How to Engage Female Customers – Advice from a Female Master Tech
By Mia Bevacqua - an impressive Automotive retail expert with ASE Master, L1, L2 and L3 Advanced Level Specialist certifications. Over 13 years of experience in the automotive industry and a bachelor's degree in automotive technology.
Before I was an ASE certified master tech and advanced level specialist, I was a 16-year-old girl with an affinity for cars.
My dad was not handy, which meant I had to learn everything myself. Occasionally, when I got stuck working on my 1985 Chevy pickup, I would take it to the shop. Both the rear differential and transmission had to be rebuilt, jobs that were over my head at that age.
I quickly learned females don’t get a lot of respect at most repair facilities. Even though I knew the basics about vehicles, I often needed my dad (a smart man who doesn’t know squat about cars) to do the speaking for me.
The service advisors and shop owners assumed I was ignorant and made it well-known.
How to treat female customers right
Talking down to vehicle owners – whether male or female – is an easy way to drive them away. Engaging women and treating them as equals will build greater customer satisfaction. Plus, it’s the right thing to do. These five tips will help you get the job done.
1. Don’t assume they’re clueless
These days, I work as an automotive failure analysis inspector, traveling to repair facilities. I have to determine why a vehicle failed. In most cases, I must also get the repair facility to sign off and agree with my cause of failure.
Unfortunately, many repair facilities assume I know nothing – until I prove them wrong. I find it often helps to wear my ASE certification patches when I do my inspections, but it shouldn’t have to be that way. A man would be presumed to know his stuff, whereas I have to demonstrate it.
Because of my expertise, friends and acquaintances often ask for repair facility recommendations. Do you think I suggest the shops that were condescending to me? Certainly not. I recommend honest shops, with the integrity to treat all people equal.
2. Provide a welcoming environment
My first job was working as a lube tech at a dealership. The atmosphere there was not female friendly. Photos of nude women hung on toolboxes, and dirty cartoons were drawn in service manuals (which were still print at the time). Some of the male techs made passes at me.
Women make up approximately 50% of the population.
You’ve got to make sure they’re on your side.
I didn’t feel welcome there as an employee, and I’m sure the female customers didn’t feel comfortable either. Often, the technicians would leer at women bringing their cars in and make crude comments. Not surprisingly, that dealership went out of business shortly after I left.
The next shop I worked at was run by a true gentleman.
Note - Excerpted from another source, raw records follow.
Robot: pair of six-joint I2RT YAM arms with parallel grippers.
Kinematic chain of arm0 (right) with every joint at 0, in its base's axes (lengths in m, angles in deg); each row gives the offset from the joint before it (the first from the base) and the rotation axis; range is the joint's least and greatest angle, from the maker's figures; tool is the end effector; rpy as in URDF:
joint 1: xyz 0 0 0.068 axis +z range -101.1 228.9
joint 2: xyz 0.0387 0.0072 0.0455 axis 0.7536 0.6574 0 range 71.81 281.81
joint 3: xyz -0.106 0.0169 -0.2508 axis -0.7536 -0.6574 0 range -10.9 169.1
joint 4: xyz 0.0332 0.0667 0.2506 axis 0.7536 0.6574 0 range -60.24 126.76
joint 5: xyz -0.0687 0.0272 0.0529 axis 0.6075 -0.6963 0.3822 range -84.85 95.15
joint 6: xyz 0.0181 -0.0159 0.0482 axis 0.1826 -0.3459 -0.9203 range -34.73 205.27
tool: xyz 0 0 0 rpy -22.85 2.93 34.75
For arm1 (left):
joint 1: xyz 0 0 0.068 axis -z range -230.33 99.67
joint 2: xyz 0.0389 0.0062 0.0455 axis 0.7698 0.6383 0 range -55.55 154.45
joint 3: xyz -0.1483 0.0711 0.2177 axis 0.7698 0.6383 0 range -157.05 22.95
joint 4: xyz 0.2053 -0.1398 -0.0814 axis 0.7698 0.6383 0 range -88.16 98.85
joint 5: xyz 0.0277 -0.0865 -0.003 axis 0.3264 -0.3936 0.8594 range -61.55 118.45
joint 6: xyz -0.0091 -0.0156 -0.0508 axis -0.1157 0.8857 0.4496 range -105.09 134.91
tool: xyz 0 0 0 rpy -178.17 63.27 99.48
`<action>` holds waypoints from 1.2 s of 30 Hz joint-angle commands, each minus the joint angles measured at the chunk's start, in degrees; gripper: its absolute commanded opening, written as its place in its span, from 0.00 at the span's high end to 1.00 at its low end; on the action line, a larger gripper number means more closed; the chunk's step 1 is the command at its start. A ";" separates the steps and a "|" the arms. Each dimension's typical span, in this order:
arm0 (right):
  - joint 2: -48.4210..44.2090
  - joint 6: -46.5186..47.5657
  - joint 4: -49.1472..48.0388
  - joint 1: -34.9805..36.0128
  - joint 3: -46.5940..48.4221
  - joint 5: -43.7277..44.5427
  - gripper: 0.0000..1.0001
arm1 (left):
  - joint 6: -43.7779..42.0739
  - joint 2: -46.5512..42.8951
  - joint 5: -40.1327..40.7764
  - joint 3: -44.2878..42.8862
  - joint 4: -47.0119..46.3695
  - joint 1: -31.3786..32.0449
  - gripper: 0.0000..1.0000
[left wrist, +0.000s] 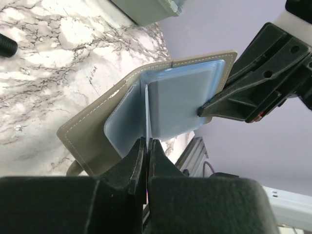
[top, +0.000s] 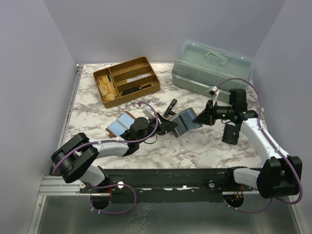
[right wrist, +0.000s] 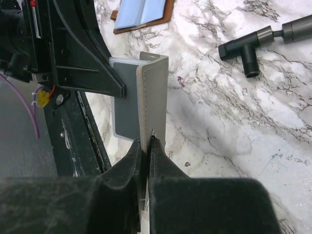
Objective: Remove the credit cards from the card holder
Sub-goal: Remove the credit card from the card holder.
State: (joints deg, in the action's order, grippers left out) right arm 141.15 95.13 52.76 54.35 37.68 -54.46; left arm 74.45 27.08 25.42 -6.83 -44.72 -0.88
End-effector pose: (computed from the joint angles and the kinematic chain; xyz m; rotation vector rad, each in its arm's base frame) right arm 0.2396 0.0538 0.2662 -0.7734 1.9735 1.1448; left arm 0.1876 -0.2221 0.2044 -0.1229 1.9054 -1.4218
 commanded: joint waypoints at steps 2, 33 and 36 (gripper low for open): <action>-0.72 -0.82 -0.85 -0.13 -0.75 1.69 1.00 | -10.33 -1.60 -2.44 3.07 -3.84 -0.22 1.00; 2.68 -1.00 -5.23 -0.36 -5.23 -19.77 0.43 | -19.38 0.66 -17.70 -1.08 -5.65 -0.06 1.00; 4.25 -1.80 -5.59 -0.36 -5.26 -20.78 0.46 | -18.98 -0.04 -17.87 -0.14 -7.76 0.20 1.00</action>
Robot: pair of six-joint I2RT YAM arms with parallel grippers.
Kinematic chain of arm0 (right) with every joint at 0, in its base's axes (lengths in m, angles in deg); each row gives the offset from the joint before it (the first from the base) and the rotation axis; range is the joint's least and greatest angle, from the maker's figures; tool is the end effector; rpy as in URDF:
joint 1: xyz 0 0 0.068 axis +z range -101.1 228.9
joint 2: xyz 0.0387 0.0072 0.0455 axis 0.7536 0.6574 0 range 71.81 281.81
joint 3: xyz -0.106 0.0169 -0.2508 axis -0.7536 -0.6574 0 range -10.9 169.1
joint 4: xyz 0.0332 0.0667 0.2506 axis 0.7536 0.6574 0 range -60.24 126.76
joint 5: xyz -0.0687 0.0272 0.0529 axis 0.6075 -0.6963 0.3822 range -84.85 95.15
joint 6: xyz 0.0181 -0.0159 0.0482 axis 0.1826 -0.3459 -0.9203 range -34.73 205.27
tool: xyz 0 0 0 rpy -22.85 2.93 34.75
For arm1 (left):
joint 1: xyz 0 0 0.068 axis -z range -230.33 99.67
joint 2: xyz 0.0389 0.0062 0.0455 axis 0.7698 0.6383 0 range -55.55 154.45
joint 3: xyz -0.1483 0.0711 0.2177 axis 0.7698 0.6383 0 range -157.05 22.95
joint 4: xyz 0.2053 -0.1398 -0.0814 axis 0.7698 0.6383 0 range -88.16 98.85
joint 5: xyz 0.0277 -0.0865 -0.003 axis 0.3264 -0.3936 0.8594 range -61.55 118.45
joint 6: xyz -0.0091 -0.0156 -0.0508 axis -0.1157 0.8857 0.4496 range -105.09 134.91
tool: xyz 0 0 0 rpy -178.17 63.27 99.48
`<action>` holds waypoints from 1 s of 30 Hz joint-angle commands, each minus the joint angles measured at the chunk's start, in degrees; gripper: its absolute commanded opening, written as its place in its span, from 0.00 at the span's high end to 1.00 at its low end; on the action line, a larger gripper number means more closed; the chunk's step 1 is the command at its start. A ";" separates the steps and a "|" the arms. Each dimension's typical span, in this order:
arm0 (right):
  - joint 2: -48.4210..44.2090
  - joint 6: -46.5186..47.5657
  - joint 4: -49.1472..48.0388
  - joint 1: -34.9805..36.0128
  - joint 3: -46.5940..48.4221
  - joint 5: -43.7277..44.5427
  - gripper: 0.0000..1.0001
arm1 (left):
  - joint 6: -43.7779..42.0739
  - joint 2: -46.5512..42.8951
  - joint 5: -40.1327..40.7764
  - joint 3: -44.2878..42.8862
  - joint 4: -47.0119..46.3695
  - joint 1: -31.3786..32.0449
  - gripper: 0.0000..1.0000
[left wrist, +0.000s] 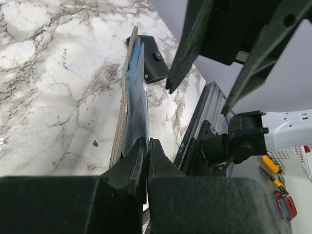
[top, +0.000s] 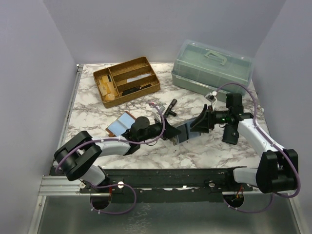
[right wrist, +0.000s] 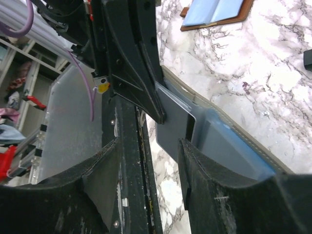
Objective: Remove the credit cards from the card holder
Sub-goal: Remove the credit card from the card holder.
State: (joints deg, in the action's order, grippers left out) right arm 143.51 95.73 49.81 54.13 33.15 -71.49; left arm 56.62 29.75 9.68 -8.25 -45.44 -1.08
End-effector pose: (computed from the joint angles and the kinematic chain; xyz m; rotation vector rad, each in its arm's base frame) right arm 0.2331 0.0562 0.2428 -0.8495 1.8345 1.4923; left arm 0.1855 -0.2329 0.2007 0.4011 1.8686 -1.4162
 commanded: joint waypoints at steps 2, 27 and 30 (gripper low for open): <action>2.43 -2.88 -2.79 -0.14 -0.88 -4.18 0.46 | -0.43 -3.16 -2.07 2.02 -8.74 0.58 1.00; 3.38 -6.47 -5.58 -0.14 -2.16 -12.30 0.52 | 5.99 2.27 -2.17 1.20 -24.57 2.98 1.00; 2.73 -7.43 -6.68 -0.14 -2.43 -13.35 0.55 | 6.31 3.74 -1.90 0.62 -25.83 3.51 1.00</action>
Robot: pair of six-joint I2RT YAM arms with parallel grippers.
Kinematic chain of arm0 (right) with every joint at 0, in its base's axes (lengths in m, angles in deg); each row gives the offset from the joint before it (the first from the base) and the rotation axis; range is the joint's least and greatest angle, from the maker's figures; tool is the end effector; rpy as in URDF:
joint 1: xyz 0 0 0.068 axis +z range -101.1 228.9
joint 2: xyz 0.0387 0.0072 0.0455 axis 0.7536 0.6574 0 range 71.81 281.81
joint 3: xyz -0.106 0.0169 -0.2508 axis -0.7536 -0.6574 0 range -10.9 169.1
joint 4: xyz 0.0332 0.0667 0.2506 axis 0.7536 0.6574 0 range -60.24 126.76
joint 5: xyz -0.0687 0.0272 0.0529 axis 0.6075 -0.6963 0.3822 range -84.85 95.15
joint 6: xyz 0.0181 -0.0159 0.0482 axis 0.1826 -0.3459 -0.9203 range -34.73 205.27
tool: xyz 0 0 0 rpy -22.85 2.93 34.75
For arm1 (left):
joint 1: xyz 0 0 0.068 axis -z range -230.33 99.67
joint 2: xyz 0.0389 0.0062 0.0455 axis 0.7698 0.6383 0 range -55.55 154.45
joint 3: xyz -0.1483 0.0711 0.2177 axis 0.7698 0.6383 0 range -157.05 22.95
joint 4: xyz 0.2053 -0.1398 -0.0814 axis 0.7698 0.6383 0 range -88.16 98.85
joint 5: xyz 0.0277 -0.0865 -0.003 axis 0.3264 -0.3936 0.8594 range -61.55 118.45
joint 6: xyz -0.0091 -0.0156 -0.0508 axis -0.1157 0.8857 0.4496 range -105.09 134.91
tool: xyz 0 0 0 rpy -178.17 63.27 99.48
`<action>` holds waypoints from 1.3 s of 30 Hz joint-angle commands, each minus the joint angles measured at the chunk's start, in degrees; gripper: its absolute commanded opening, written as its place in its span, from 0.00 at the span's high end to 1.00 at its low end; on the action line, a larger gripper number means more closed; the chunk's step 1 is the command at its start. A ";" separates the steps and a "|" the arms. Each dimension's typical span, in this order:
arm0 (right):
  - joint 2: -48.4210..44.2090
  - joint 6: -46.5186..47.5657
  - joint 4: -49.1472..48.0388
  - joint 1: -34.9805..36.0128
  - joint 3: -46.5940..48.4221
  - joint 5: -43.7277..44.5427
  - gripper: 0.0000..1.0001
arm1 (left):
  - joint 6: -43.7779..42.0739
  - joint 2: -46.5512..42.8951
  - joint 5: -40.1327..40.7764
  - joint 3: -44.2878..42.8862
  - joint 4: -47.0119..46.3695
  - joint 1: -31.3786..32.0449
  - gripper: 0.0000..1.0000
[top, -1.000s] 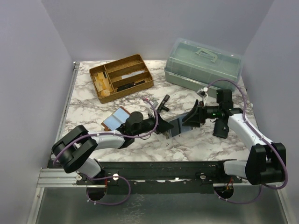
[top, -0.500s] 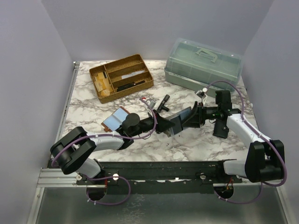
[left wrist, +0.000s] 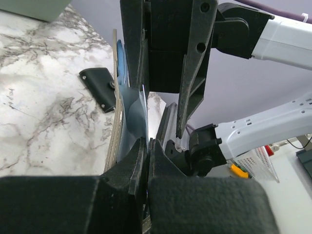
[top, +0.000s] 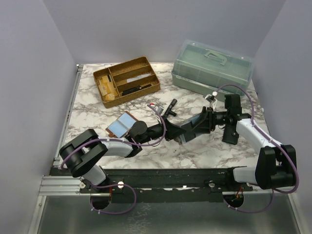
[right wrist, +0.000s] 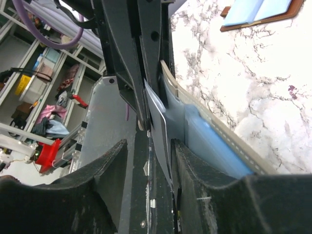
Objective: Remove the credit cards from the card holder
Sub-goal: Remove the credit card from the card holder.
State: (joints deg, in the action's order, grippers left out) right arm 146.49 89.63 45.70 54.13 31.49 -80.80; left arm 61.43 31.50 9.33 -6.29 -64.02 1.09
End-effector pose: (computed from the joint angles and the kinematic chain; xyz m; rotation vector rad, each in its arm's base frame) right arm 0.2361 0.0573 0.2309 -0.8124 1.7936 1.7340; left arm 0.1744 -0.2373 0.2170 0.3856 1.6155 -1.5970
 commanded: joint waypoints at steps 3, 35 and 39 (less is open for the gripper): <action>-0.53 -2.57 -3.87 -0.14 -1.05 -4.42 0.63 | 1.41 2.47 -1.38 -1.73 -7.42 1.41 1.00; -2.34 9.45 6.25 -0.14 2.37 -3.91 1.00 | 8.51 -3.38 1.95 -0.89 1.75 -0.01 1.00; -2.18 11.03 7.94 -0.22 2.89 -3.44 1.00 | 9.38 -5.88 3.21 0.40 2.72 -0.01 1.00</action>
State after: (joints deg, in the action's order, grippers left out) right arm 145.15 96.88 50.29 54.24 32.43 -83.09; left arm 69.65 29.80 8.76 -6.48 -61.84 1.54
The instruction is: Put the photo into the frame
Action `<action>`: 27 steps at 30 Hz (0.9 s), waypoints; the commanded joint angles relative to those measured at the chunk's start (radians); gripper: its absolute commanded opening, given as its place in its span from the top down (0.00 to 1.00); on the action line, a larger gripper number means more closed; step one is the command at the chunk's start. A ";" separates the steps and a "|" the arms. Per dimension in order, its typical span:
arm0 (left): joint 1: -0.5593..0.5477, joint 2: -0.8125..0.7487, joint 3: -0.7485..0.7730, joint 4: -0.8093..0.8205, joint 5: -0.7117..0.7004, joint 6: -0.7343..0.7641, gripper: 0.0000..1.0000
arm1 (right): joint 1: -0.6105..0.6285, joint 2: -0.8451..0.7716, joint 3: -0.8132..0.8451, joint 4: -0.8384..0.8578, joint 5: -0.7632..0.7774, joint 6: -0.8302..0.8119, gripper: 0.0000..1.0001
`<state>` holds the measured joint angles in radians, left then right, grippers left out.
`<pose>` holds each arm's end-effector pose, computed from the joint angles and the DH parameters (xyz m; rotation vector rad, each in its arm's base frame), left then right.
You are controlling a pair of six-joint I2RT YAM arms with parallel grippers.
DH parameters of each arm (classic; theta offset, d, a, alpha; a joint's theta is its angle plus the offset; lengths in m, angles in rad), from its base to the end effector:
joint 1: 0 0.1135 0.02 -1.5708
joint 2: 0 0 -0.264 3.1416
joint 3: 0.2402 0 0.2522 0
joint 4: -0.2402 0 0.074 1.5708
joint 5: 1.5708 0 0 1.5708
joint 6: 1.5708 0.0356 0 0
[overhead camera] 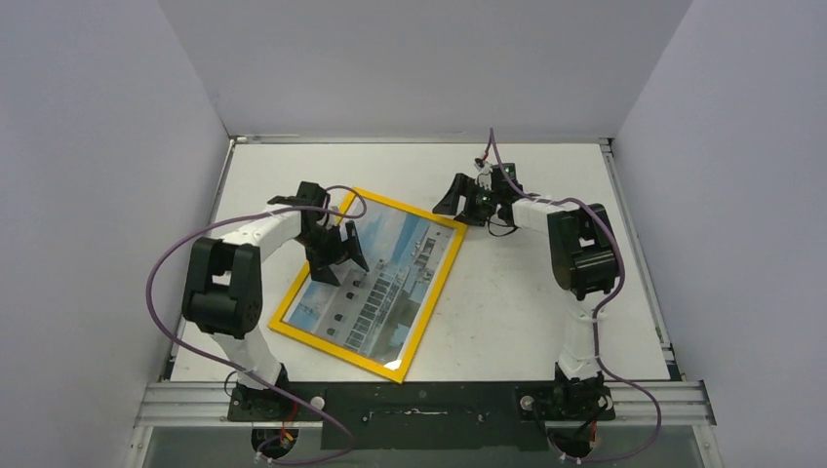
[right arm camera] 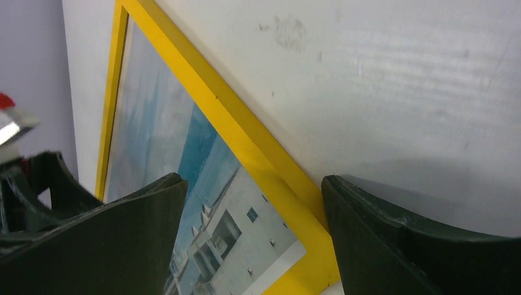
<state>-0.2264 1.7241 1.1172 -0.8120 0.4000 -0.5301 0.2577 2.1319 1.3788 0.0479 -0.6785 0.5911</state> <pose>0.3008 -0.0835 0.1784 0.4165 -3.0341 0.6629 0.4369 0.1382 0.1473 0.0121 2.3787 1.2016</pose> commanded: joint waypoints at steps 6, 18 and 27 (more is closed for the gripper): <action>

He treated me as an equal, even though I was still a new technician. Women both young and old came to him for service. In fact, I would say more than half of his customers were female. Word had gotten around that he was someone they could trust. His shop is still in business ten years later and doing well.
3. Communicate clearly
When you don’t communicate clearly with a female customer, she’ll probably think you’re trying to dupe her. It’s sad but true. Women are used to getting railroaded at repair facilities, and they’ll believe you’re trying to do the same.
Take the time to explain (in a respectful manner) any needed repairs to your customer. Start the conversation with something such as "you may know this but… this is how a water pump works. Yours has failed and subsequently, the engine overheated causing damage to the head gaskets."
Explaining the details of the repair without sounding condescending is key.
4. Assume they’re the decision maker
Women customers drive 70-80 percent of all household purchasing decisions. Most don’t need to ask their husband for approval. They’re fully capable of giving the go-ahead for a repair, especially if you’ve communicated it to them well. Acknowledge this and you’ll earn a loyal customer and a good reputation.
5. Make sure all employees are on the same page
It helps to have periodic meetings to ensure everyone is on the same page. All employees need to know what’s expected of them when it comes to equality. Anyone who can’t make it happen shouldn’t be on your service team.